Nonetheless, the intersection of ethnicity and nationalism yields peculiar ground truths: consider that in Ghana, the newly elected national chairman of the opposition party paid homage to the King of the ethnic group to which he belongs. The national chairman used the occasion to urge the youth of his ethnic group to take up leadership roles. I wondered; why would the national chairman of a national political party address only the youth of his ethnic group? Shouldn’t he be addressing the youth of the country regardless of their tribal identity? By the way, this particular national chairman doesn’t even speak his native ethnic language! Also, consider President Zuma of South Africa who has just married his third wife as allowed by his Zulu traditions, even as he admitted recently fathering a child out of wedlock! What a contrast between President Mandela and the current South African president! But whether his traditions allow for multiple wives or not, what image does a democratically elected president project when he fathers a child out of wedlock even with a surfeit of spouses? Is this possible only in Africa?

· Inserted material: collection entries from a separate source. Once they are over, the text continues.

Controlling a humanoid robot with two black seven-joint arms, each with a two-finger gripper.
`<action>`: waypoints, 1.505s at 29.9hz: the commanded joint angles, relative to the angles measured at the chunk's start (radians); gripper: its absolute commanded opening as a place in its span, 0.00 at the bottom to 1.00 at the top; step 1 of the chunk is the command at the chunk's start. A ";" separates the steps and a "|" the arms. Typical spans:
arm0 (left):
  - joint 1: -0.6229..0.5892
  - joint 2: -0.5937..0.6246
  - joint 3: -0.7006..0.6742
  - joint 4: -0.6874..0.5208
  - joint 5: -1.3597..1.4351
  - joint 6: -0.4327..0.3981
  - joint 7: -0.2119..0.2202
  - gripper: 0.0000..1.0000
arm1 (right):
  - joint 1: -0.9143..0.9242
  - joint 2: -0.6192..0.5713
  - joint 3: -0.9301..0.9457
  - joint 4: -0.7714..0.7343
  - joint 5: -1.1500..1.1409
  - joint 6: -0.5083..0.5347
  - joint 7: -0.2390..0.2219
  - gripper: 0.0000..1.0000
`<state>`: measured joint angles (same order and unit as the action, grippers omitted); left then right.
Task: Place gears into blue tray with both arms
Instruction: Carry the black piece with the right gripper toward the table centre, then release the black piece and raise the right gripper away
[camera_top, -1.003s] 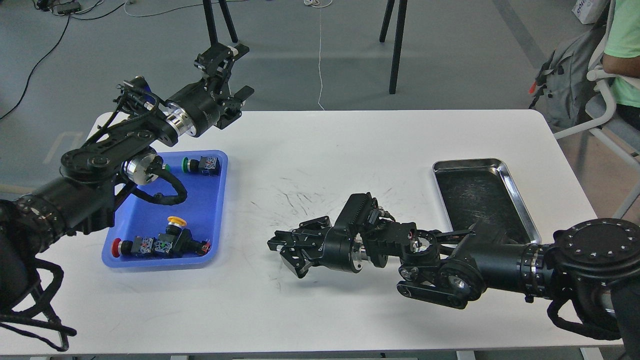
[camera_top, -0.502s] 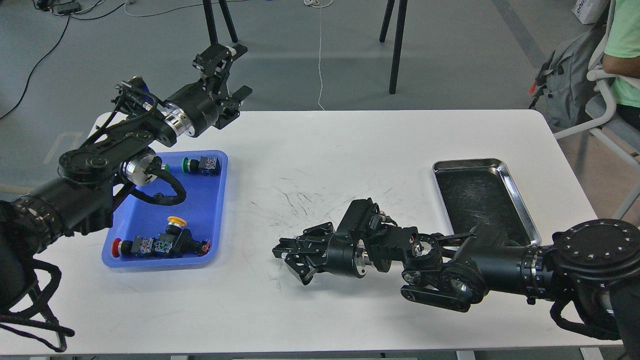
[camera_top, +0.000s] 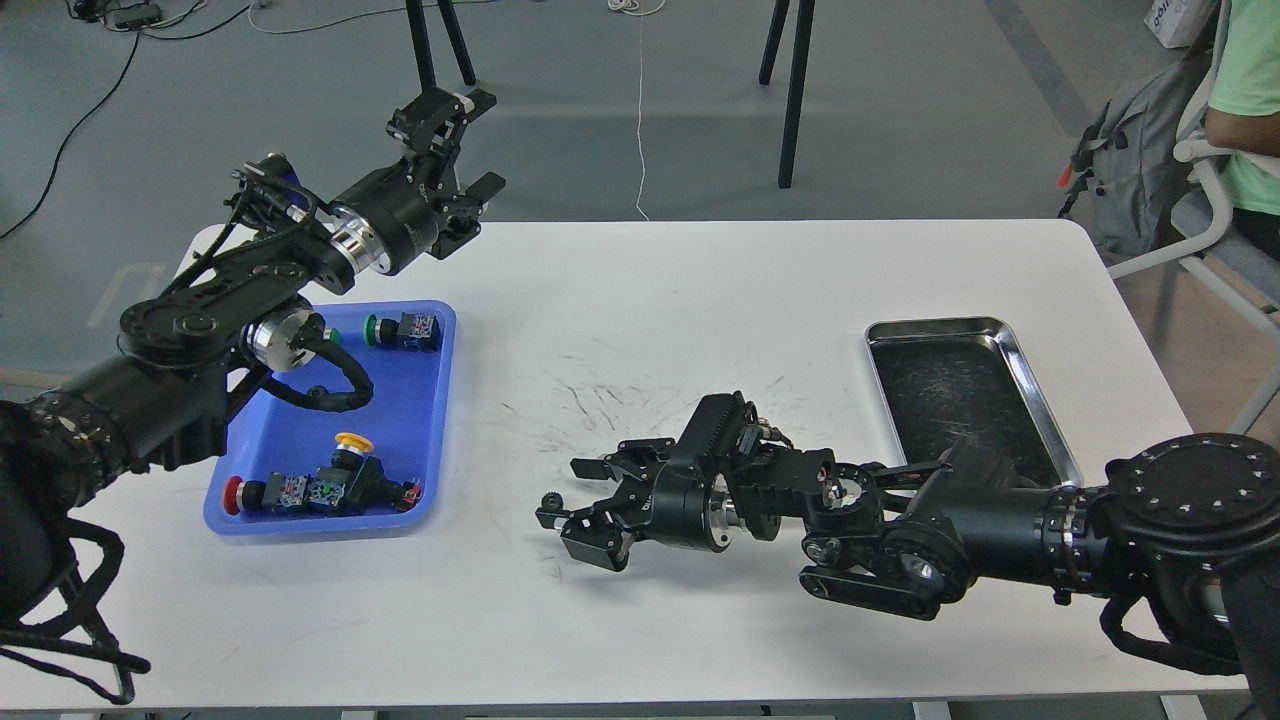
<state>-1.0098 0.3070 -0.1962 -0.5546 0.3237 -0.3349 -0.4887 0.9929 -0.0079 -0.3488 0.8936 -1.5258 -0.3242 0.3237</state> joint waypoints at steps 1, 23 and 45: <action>0.000 0.000 0.001 0.001 0.000 -0.001 0.000 1.00 | 0.007 -0.021 0.011 0.001 0.004 0.002 0.000 0.83; -0.004 -0.014 0.007 0.001 0.008 0.001 0.000 1.00 | 0.150 -0.265 0.294 0.021 0.608 0.183 -0.043 0.88; -0.023 -0.039 0.121 -0.067 0.081 -0.004 0.000 1.00 | 0.017 -0.647 0.468 0.007 1.358 0.451 -0.046 0.89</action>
<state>-1.0295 0.2608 -0.0820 -0.5825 0.3660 -0.3401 -0.4887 1.0641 -0.6306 0.0771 0.9022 -0.2522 0.0984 0.2738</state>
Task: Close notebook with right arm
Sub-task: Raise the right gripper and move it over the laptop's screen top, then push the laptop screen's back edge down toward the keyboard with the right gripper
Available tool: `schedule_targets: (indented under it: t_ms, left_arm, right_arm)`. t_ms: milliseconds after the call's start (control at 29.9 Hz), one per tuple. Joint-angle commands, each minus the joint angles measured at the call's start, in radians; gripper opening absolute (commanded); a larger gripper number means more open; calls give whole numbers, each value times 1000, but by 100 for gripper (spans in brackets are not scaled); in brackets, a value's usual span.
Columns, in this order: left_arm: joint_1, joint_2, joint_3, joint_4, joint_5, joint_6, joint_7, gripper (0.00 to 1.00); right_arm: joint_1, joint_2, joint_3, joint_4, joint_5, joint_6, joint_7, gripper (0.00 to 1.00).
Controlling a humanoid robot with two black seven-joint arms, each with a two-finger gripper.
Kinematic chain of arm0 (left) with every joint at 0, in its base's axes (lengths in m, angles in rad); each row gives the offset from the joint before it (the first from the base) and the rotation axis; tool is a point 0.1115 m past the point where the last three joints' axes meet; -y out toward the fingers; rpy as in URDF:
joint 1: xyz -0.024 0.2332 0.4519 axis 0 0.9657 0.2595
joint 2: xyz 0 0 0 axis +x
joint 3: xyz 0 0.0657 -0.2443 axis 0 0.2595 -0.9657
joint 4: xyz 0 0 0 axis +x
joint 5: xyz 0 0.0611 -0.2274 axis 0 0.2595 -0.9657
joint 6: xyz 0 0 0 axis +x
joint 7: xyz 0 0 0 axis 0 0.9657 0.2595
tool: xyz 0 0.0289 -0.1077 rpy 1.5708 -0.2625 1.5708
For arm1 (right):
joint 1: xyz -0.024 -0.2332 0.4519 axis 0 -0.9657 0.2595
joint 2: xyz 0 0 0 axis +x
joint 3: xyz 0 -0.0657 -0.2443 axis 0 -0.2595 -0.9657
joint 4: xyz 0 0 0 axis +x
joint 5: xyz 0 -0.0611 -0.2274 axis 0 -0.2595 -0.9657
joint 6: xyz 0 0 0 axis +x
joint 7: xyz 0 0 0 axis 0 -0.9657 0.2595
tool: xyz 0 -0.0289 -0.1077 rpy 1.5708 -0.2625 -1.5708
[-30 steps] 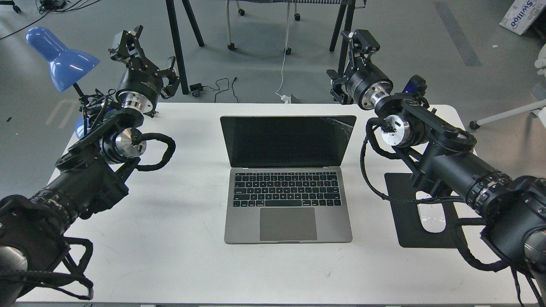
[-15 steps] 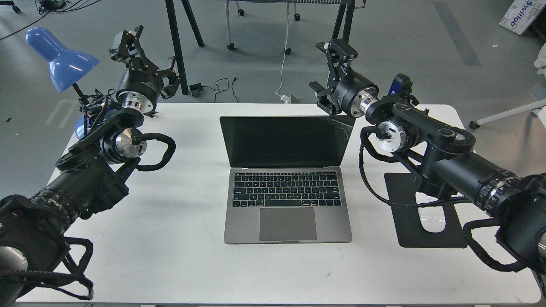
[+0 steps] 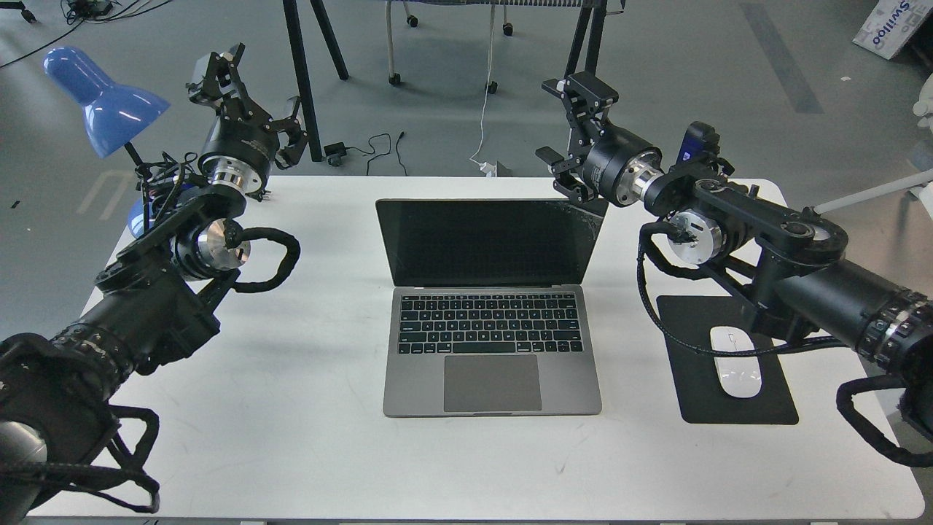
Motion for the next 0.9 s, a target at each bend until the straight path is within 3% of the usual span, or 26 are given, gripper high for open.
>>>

To return to the case of Nigeria and the cycle of killings of Jos; we must take into account the sinuous power struggle unfolding in the country. The frail and un-well President has not been seen in public for 4 months or more; the acting President has dissolved the cabinet to purge it of loyalists to the President. And the security forces in the State of Jos seem powerless to stem the cycle of hate and killings. One African autocratic leader has the temerity to call for dividing Nigeria into a Moslem North and a Christian South. With a history of ethno-religious tensions and a civil war that claimed over one million lives, and ongoing violent unrests in the Niger Delta region of the country, the recent killings in Jos are just a manifestation of the uniqueness of the Nigerian situation.

~ Yoku Shaw-Taylor, PhD is a Research Scientist in Washington, DC.